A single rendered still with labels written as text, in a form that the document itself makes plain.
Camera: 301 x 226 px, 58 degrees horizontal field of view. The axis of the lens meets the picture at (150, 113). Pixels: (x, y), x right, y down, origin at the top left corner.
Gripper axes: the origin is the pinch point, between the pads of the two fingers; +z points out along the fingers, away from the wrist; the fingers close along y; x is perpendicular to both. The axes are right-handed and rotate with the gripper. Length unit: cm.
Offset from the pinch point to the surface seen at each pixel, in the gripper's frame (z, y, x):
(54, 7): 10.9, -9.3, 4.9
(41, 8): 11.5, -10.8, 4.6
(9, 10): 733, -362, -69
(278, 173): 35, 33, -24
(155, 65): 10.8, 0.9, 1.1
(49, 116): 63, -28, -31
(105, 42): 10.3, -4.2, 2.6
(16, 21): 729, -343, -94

-.-.-

# TASK DETAILS
The requested output is the line holding "(9, 10): 733, -362, -69" and every line after it up to the last line of the listing, exactly, with nothing else.

# ANSWER TO THIS PROBLEM
(9, 10): 733, -362, -69
(278, 173): 35, 33, -24
(155, 65): 10.8, 0.9, 1.1
(49, 116): 63, -28, -31
(105, 42): 10.3, -4.2, 2.6
(16, 21): 729, -343, -94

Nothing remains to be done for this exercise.